◆ RECORDED INFORMATION ◆
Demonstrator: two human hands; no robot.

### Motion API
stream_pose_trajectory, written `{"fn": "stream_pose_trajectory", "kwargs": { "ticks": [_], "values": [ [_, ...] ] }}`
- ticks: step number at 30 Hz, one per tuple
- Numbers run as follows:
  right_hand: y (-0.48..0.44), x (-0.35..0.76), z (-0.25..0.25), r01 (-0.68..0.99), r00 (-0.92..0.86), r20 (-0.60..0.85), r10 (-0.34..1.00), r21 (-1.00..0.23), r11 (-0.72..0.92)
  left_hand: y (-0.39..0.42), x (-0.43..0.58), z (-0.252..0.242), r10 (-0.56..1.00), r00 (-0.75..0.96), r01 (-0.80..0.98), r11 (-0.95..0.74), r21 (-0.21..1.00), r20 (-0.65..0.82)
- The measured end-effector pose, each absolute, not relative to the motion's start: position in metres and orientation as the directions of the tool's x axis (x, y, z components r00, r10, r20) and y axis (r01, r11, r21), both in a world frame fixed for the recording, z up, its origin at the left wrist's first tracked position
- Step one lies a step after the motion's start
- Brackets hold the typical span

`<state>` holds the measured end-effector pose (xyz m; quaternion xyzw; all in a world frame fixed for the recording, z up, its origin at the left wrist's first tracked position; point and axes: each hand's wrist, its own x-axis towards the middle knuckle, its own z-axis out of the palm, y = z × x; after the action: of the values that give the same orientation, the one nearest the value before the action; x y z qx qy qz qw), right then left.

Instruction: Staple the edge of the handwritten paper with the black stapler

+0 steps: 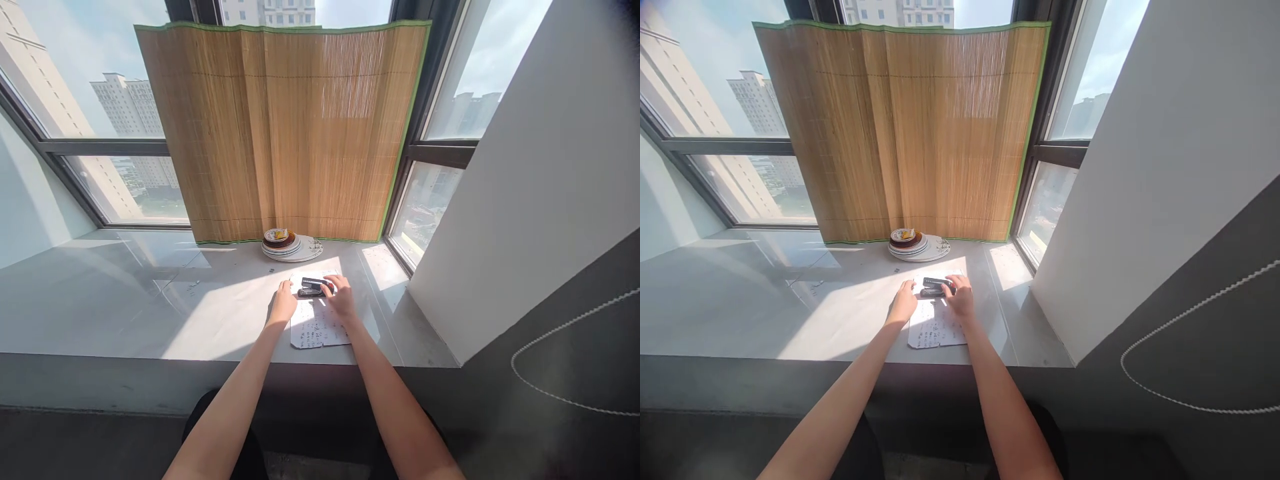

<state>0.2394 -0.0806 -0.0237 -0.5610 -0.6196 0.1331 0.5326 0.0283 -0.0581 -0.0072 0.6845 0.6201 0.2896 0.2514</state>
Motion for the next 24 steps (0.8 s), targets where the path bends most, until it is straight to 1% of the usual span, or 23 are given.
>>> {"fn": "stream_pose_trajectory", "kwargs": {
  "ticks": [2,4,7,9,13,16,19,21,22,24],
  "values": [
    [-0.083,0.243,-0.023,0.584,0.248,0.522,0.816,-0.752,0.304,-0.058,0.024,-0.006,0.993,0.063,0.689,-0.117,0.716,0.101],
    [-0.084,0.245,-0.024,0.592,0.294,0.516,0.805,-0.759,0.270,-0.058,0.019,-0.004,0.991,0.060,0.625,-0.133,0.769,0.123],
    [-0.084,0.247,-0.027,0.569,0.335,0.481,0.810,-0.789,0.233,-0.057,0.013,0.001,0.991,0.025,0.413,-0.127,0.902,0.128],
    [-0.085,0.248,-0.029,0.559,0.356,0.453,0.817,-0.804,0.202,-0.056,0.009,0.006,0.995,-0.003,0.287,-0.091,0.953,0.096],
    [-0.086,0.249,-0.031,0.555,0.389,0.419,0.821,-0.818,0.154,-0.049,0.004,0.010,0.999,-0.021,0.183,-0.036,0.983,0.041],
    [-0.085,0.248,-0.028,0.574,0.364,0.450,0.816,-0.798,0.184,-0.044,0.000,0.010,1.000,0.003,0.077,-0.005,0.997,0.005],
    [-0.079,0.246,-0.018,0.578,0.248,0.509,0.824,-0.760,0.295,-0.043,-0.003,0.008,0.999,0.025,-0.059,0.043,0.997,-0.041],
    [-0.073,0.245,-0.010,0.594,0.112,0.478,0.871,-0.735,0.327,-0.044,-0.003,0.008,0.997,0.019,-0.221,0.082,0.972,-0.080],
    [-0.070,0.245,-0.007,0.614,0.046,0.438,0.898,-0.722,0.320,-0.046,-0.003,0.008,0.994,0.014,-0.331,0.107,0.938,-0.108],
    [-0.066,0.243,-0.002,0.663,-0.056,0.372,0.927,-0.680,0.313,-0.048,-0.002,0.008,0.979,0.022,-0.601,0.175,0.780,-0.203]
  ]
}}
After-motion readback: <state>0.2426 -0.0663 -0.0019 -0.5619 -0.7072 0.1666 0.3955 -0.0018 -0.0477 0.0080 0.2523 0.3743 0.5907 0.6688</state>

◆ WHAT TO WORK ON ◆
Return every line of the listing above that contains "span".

◆ RESPONSE TO THE EXERCISE ◆
- Brackets hold the typical span
Motion for the next 24 steps (0.8 s), targets where the path bends most, until it is straight to 1% of the usual span, or 23 are given.

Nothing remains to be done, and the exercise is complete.